I have no issues with Polars, DuckDB and Pandas to read the CSV file content into dataframe.
For DataFusion, I have challenges parsing the file, my codes are as follows:
uploaded_file = st.file_uploader("Choose a file")
Method 1:
from datafusion import SessionContext
ctx = SessionContext()
df_pl = ctx.read_csv(uploaded_file).to_polars()
Method 2:
from datafusion import SessionContext
ctx = SessionContext()
df_pl = ctx.read_csv(uploaded_file.getvalue()).to_polars()
Method 3:
from datafusion import SessionContext
ctx = SessionContext()
df_pl = ctx.read_csv(BytesIO(uploaded_file.getvalue())).to_polars()
Method 4:
from datafusion import SessionContext
ctx = SessionContext()
ctx.register_view('tbl', uploaded_file)
df_pl = ctx.table('tbl').to_polars()
Method 5:
from datafusion import SessionContext
ctx = SessionContext()
ctx.register_view('tbl', uploaded_file.getvalue())
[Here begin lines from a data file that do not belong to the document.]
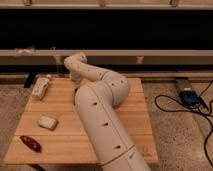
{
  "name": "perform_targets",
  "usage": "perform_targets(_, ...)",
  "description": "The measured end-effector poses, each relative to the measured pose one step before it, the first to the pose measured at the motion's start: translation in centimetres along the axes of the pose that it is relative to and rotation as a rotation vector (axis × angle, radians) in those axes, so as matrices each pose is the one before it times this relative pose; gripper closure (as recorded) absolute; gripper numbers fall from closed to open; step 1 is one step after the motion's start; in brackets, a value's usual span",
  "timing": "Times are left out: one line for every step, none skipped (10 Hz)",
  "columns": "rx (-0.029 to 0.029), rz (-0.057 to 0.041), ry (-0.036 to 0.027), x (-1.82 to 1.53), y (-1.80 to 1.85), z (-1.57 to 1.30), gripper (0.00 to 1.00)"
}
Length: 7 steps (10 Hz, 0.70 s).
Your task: Push the eraser across the table
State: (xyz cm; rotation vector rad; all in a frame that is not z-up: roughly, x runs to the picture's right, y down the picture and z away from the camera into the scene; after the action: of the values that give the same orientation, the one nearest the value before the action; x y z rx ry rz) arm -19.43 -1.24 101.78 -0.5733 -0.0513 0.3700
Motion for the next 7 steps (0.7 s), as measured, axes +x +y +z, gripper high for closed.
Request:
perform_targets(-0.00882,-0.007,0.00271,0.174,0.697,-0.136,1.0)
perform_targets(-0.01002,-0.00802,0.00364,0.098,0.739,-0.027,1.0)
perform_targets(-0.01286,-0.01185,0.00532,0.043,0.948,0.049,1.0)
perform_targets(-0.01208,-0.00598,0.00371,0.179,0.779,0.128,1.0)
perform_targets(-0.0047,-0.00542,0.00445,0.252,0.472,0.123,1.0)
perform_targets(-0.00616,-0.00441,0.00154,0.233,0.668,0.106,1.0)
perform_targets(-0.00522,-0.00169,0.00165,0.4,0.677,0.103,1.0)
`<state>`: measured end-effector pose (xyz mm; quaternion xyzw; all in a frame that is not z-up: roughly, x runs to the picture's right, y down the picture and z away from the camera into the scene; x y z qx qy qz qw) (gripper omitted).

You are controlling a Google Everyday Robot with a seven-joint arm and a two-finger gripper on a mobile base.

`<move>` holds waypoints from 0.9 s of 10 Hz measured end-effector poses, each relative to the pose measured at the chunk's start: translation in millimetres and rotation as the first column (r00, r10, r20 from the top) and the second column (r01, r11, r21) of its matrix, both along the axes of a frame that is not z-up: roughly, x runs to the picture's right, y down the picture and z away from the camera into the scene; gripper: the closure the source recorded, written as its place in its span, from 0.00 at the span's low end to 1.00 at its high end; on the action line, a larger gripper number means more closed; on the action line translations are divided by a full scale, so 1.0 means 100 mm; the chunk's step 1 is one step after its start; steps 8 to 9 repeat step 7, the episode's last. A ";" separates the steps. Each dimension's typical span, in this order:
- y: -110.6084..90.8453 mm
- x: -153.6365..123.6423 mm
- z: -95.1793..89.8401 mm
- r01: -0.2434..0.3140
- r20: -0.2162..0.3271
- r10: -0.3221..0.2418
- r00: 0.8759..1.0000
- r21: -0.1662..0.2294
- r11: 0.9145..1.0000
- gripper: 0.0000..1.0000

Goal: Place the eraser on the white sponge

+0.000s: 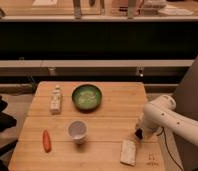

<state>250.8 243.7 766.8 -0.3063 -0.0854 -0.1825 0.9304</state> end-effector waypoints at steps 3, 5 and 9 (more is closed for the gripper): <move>0.02 0.00 -0.01 0.012 0.002 -0.012 1.000 -0.001 1.000 0.99; 0.02 0.00 -0.02 0.021 0.005 -0.021 1.000 0.001 1.000 0.99; 0.00 0.01 -0.03 0.034 0.007 -0.034 0.999 0.005 0.999 0.99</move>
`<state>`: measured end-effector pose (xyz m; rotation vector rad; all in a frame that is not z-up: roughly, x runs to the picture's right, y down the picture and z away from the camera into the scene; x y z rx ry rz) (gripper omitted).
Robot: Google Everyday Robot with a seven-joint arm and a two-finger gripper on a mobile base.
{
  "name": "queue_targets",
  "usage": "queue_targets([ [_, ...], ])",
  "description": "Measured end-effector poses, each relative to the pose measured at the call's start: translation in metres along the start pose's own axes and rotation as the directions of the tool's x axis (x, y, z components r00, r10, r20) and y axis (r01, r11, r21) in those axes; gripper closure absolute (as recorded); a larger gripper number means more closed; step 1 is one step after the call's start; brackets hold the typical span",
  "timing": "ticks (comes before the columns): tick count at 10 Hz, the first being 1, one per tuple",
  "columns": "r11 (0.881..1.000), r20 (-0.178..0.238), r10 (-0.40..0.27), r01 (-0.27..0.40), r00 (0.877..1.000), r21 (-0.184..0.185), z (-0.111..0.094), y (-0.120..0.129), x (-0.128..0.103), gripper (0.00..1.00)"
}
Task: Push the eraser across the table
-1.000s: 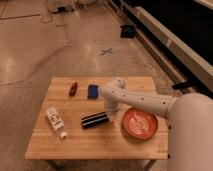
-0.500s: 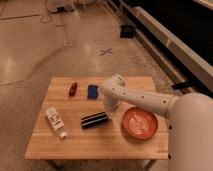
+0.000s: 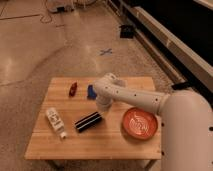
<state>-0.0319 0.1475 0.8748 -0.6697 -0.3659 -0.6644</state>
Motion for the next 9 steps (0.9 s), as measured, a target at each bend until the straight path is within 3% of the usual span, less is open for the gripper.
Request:
queue_targets([
  [3, 0.997, 0.028, -0.072, 0.072, 0.997, 0.007, 0.005, -0.016, -0.024, 0.99],
  [4, 0.997, 0.026, -0.075, 0.075, 0.997, 0.008, 0.004, -0.017, -0.027, 0.93],
  [6, 0.998, 0.011, -0.056, 0.056, 0.998, 0.007, 0.000, -0.004, -0.016, 0.74],
  [9, 0.997, 0.005, -0.080, 0.080, 0.997, 0.009, 0.003, -0.001, -0.016, 0.73],
])
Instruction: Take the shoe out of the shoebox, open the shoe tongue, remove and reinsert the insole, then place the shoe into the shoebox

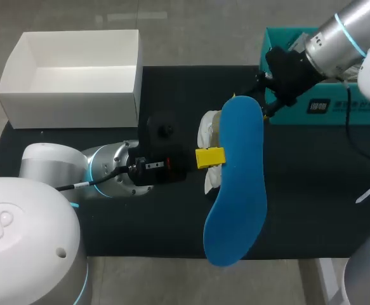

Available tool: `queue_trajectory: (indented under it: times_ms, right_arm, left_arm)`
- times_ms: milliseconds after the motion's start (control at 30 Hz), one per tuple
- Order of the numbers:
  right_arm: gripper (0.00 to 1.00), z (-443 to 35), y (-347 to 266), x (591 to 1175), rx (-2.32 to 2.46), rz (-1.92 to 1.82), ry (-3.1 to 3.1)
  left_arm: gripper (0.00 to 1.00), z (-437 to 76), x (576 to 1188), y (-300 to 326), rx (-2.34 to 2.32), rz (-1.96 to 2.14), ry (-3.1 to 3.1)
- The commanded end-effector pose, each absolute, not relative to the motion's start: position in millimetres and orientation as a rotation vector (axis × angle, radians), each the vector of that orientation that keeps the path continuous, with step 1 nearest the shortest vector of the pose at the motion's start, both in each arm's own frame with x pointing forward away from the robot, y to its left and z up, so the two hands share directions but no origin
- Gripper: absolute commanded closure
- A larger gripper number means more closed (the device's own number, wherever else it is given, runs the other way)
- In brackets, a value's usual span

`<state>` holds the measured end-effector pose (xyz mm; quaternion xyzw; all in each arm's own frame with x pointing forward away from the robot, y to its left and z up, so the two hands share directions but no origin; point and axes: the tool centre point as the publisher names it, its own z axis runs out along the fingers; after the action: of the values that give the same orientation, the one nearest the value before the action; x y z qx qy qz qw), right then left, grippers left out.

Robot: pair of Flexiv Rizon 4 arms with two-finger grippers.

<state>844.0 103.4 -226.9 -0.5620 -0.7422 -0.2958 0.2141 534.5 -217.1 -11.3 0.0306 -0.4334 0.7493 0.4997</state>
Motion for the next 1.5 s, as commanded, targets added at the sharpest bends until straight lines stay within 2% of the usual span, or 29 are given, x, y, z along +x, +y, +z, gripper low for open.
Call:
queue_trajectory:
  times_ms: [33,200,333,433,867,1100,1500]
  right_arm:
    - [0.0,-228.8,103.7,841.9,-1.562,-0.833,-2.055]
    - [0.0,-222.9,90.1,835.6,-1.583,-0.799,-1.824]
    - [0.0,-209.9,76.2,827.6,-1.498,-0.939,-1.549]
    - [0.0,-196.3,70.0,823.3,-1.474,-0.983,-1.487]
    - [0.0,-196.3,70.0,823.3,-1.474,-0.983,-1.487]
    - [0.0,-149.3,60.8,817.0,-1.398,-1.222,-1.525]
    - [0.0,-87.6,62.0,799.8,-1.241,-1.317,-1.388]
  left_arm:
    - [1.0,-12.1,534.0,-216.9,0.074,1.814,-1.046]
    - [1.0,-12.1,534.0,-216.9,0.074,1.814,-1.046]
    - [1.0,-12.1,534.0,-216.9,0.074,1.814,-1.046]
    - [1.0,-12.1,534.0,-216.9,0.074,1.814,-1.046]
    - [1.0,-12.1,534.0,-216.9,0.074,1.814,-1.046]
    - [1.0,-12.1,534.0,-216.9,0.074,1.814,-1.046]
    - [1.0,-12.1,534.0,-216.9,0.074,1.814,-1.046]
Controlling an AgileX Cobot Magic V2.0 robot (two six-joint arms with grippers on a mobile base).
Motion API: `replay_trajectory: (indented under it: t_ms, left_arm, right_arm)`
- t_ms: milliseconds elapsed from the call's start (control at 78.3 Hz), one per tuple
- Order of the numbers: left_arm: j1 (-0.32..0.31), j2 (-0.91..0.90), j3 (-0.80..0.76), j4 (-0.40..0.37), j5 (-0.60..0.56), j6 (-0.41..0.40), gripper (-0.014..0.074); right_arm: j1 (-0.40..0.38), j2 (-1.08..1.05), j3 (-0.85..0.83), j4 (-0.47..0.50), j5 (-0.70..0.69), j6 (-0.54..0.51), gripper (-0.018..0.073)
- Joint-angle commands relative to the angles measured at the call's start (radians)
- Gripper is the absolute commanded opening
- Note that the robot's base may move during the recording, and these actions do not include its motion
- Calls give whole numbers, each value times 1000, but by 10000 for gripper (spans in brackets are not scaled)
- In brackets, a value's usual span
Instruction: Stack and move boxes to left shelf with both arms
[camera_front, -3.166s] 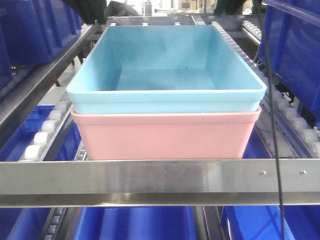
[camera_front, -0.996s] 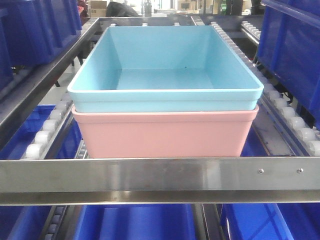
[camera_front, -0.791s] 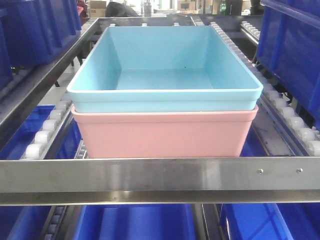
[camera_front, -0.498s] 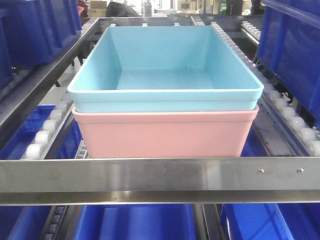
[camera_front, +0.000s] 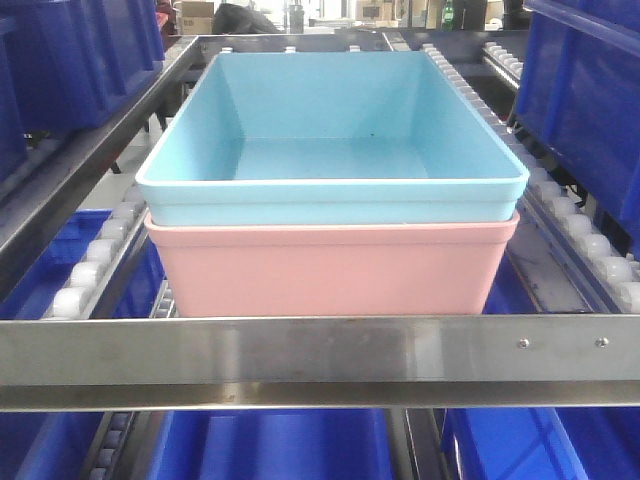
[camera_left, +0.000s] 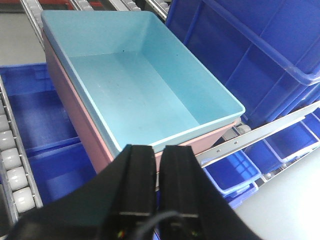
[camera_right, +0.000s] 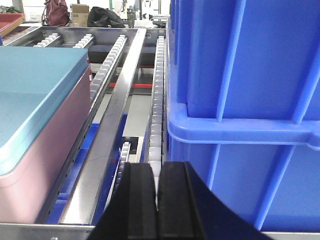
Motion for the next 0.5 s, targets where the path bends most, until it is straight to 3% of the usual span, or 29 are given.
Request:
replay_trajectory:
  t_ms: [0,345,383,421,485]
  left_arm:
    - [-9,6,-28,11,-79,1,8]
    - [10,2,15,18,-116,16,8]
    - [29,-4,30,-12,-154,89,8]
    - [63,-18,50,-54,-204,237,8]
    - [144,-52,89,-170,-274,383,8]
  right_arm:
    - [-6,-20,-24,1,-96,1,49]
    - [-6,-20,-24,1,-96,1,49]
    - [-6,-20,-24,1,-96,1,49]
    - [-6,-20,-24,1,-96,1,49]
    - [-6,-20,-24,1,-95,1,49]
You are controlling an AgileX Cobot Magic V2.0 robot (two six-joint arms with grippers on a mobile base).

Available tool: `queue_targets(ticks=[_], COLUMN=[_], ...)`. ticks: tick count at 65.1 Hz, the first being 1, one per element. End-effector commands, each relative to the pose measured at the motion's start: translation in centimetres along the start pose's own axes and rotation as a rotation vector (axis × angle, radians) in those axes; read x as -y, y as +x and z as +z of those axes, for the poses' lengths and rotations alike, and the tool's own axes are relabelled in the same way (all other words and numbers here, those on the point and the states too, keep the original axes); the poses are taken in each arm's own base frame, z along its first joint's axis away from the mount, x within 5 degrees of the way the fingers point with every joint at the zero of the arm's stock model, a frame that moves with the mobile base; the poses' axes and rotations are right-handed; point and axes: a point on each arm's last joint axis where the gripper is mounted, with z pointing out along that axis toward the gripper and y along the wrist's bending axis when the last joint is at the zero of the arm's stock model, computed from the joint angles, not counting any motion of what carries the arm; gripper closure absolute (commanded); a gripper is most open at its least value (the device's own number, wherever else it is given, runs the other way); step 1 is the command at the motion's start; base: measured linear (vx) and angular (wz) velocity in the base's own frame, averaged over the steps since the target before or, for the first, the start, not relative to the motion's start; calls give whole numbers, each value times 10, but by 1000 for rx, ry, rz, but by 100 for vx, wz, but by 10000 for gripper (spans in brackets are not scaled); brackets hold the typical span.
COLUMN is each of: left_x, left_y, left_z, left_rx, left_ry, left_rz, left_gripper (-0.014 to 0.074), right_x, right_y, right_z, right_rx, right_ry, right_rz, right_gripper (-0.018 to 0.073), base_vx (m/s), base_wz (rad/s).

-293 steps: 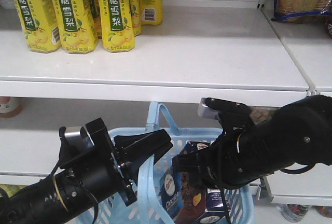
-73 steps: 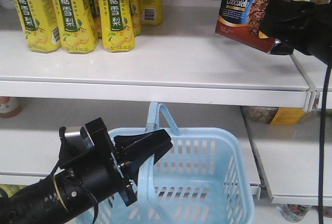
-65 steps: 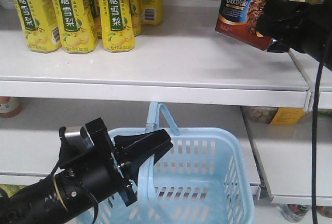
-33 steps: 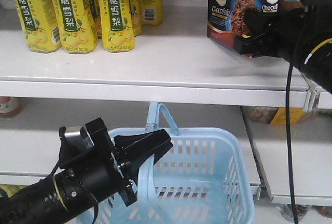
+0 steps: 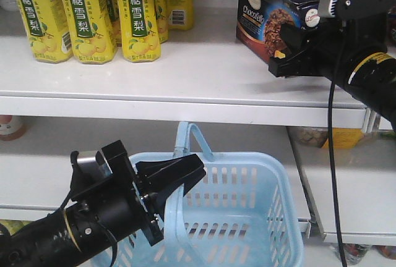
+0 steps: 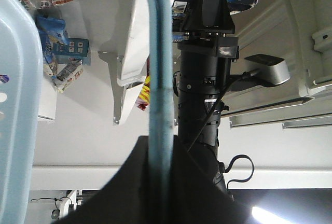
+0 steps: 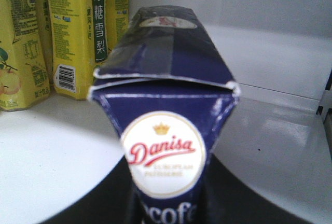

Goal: Left arm holds basket, right arm returns cookies
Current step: 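Move the box onto the upper shelf with the right gripper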

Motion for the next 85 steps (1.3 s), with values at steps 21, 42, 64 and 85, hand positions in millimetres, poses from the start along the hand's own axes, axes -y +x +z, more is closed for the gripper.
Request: queue_targets(ticks=[21,42,64,85], left_x=[43,43,43,43], left_y=[7,7,7,7], left_z=[-3,-3,-3,-3], left_rx=[-68,-68,-68,-68], left_ry=[361,361,361,361], left_rz=[17,17,17,17], left_gripper=[599,599,599,599], right_x=[-1,-1,-6,-25], right_y=[-20,-27,-38,-56], right_z=[-4,-11,-25,-51], right_rx=[93,116,115,120], right_ry=[-13,-11,-9,-47], right_rz=[-23,-25,-19,-26], right_gripper=[483,173,105,128], base_vx=[0,0,0,0], base_wz=[0,0,0,0])
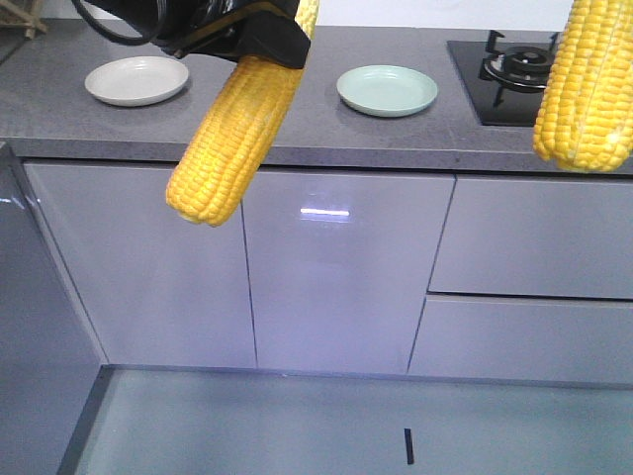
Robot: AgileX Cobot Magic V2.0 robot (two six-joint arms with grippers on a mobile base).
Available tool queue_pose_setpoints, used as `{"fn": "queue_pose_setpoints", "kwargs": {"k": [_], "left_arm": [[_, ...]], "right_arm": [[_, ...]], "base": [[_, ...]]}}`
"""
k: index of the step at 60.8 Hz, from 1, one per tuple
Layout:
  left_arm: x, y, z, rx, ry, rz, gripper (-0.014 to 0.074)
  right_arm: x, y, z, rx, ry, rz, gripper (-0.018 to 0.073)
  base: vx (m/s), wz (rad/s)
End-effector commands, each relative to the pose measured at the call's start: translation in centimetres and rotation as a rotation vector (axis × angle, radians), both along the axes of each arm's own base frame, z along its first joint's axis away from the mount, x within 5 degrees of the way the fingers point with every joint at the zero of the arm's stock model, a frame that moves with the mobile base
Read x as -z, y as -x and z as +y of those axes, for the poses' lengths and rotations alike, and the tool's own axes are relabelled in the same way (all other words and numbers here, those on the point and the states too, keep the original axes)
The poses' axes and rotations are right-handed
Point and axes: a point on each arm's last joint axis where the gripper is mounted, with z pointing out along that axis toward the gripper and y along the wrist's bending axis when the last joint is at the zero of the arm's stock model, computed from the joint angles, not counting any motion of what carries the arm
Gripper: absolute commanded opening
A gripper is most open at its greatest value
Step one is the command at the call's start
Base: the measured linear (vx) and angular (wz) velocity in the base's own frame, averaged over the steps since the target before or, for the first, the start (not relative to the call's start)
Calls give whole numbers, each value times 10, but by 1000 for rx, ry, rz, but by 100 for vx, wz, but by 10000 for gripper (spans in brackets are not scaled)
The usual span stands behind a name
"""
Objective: Distribute corn equally
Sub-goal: 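Carry both held corn ears toward the second white and green plates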
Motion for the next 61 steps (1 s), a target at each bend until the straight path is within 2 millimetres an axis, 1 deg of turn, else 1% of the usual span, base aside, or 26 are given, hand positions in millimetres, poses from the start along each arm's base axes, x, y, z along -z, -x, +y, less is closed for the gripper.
{"fn": "queue_pose_setpoints", "kwargs": {"k": [1, 26, 61], "left_arm": [[-25, 14, 6, -4, 86, -88, -7], [-25, 14, 6, -4, 86, -88, -7], [-25, 14, 6, -4, 86, -88, -7]], "right_arm": [[-10, 13, -1, -6, -9, -48, -4], [-10, 13, -1, -7, -9, -48, -4], [-10, 13, -1, -6, -9, -48, -4]], "base": [[-6, -23], [-3, -12], [4, 10]]}}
df_pl = ctx.table('tbl').to_polars()
Method 6:
from datafusion import SessionContext
ctx = SessionContext()
df = ctx.read_csv(uploaded_file.getvalue())
ctx.register_view('tbl', df)
df_pl = ctx.sql('SELECT * FROM tbl').to_polars()
None of these parses my CSV file successfully. Any workaround?